Future Retail along with its promoters has moved the Delhi High Court requesting to stay and set aside the order passed by the Singapore-based arbitration tribunal SIAC on October 21, putting its Rs 24,713-crore deal with Reliance Retail on hold.
The Singapore International Arbitration Centre (SIAC) on October 21, had rejected the plea of Future Retail Ltd (FRL) to lift the interim stay granted by its Emergency Arbitrator on October 25 last year, over the deal with Reliance and upheld it by observing that "the Award were correctly granted".
"The Company has filed an appeal … before High Court of Delhi against the impugned order dated October 21, 2021 passed by SIAC on the Application of the Company to vacate the Interim Award of the Emergency Arbitrator dated 25 October 2020," FRL said in a regulatory filing.
Also Read — Future Retail seeks early hearing of appeal in SC against HC order in merger deal with Reliance
It has requested the high court for "staying and setting aside the operation of the Impugned order dated 21 October 2021" and "alternatively, allowing the Company to conduct the meeting of the Shareholders and Creditors as directed by the NCLT Mumbai vide order dated 28 September, 2021".
Earlier this month, the SIAC had also held that Future Retail is a party to the ongoing arbitration between Amazon and Future Group in the dispute over the sale of its assets to Reliance Retail.
Future had contended before the SIAC that it should be excluded from the arbitration proceedings because it is not a party to the dispute between its promoter Future Coupons Pvt Ltd (FCPL) and Amazon.
Amazon, which is trying to block Future's Rs 24,713-crore sale of its retail, wholesale, logistics and warehousing assets to Reliance Industries' retail arm, has alleged that the Reliance Retail Ventures Ltd (RRVL)-Future deal breaches its own pact of 2019, with the Kishore Biyani-led company.
In October 2020, an interim award was passed by the EA in favour of the US ecommerce major Amazon that barred FRL from taking any step to dispose of or encumber its assets or issuing any securities to secure any funding from a restricted party.
In August last year, Reliance Retail Ventures Ltd had said it will acquire the retail and wholesale business, and the logistics and warehousing business of Future Group for Rs 24,713 crore.
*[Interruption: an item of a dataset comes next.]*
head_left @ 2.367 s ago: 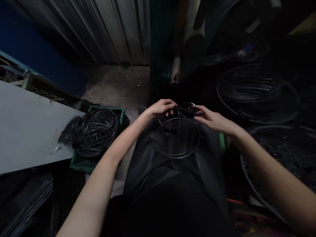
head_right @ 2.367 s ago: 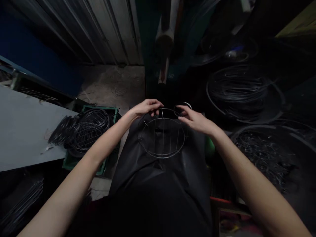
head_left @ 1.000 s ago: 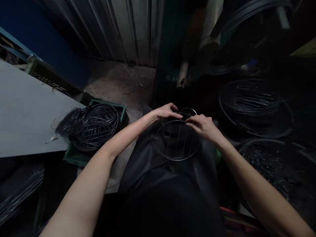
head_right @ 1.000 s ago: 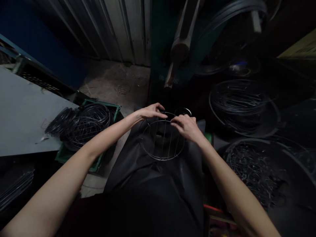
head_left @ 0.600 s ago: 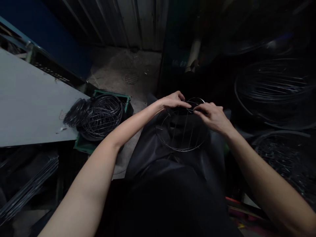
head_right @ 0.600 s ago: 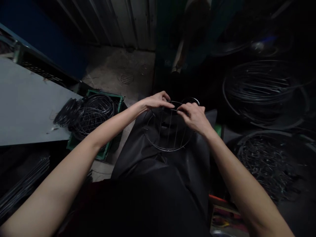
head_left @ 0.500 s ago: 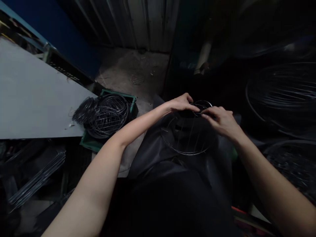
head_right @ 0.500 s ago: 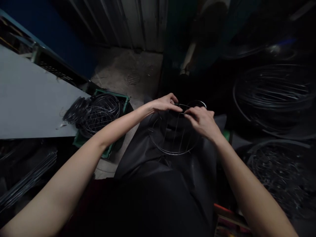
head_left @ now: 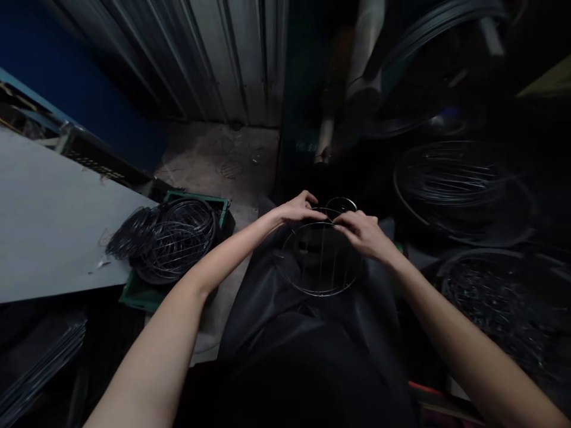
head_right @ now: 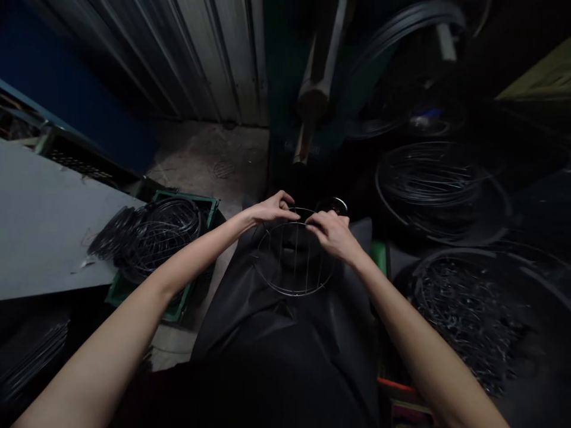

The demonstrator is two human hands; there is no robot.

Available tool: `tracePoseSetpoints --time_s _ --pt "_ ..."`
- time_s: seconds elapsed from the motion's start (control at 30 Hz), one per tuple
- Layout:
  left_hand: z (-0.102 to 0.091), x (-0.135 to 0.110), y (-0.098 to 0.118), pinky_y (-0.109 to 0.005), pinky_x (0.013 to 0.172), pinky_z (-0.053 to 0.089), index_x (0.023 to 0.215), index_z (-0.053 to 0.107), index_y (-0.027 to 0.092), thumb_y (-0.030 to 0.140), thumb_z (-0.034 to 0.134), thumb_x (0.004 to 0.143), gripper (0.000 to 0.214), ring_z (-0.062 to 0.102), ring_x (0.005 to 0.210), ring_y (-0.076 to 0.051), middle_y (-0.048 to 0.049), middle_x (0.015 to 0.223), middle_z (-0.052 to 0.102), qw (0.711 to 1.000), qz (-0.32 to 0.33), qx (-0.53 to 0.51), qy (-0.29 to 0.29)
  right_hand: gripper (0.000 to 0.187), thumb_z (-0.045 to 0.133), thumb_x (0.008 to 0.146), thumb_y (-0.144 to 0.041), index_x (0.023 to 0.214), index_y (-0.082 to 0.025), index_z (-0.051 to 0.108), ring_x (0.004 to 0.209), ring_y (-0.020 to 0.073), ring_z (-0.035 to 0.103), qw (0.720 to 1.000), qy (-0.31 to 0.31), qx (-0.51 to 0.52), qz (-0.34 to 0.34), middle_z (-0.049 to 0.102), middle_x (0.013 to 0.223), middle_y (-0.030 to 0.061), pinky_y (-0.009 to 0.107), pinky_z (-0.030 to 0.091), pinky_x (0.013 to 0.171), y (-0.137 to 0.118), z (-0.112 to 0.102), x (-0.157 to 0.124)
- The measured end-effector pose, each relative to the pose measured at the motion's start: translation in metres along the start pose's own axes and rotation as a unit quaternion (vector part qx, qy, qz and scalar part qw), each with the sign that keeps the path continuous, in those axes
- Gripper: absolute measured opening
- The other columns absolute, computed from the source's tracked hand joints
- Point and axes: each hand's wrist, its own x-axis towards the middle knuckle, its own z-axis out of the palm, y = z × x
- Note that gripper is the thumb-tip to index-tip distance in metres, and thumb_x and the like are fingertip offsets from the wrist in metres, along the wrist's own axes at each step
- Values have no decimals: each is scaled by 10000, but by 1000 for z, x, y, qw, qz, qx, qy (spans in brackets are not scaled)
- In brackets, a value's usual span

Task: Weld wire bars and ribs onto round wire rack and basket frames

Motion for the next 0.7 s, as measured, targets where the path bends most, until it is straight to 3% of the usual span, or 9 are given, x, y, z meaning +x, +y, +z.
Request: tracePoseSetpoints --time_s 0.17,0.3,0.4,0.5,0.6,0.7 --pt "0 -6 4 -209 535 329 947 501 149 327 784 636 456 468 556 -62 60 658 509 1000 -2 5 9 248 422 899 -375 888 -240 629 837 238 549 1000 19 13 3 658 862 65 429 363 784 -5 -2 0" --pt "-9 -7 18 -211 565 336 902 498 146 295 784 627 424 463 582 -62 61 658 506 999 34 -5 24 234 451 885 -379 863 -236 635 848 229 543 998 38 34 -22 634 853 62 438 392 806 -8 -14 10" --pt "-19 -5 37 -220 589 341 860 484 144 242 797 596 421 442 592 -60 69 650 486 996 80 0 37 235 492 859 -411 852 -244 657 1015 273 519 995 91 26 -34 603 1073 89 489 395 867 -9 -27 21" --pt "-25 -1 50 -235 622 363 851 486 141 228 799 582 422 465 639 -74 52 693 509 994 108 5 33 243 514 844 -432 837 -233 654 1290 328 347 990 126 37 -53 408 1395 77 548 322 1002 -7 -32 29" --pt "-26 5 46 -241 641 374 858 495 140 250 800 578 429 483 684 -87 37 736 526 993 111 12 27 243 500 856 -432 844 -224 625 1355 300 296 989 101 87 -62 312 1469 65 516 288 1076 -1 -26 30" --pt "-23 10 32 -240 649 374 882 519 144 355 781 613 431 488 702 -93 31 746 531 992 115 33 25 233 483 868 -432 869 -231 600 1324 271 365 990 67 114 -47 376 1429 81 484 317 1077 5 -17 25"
The deal has been contested by Amazon, an investor in FCPL that in turn is a shareholder in FRL.
In August 2019, Amazon had agreed to purchase 49 per cent of one of Future's unlisted firm, Future Coupons Pvt Ltd (which owns 7.3 per cent equity in BSE-listed Future Retail through convertible warrants), with the right to buy into the flagship Future Retail after a period of 3 to 10 years.
After Future's deal with Reliance Retail Ventures Ltd (RRVL) in August last year, Amazon had dragged Future into arbitration at SIAC.
Amazon and Future have also filed litigations in Indian courts, including the Supreme Court, on the issue. The apex court had recently ruled in favour of Amazon by holding that the EA award was valid and enforceable under Indian laws.
Earlier this month, Amazon had also filed an interim application filed before the Supreme Court of India to stay the order passed by the Mumbai Bench of the National Company Law Tribunal allowing Kishore Biyani-led Future Group firms to hold meetings of its shareholders and creditors to seek approval for the sale of assets to RRVL.
As per the regulatory filing of the several Future Group firms including FRL, the meeting of shareholders and creditors will take place on November 10 and 11.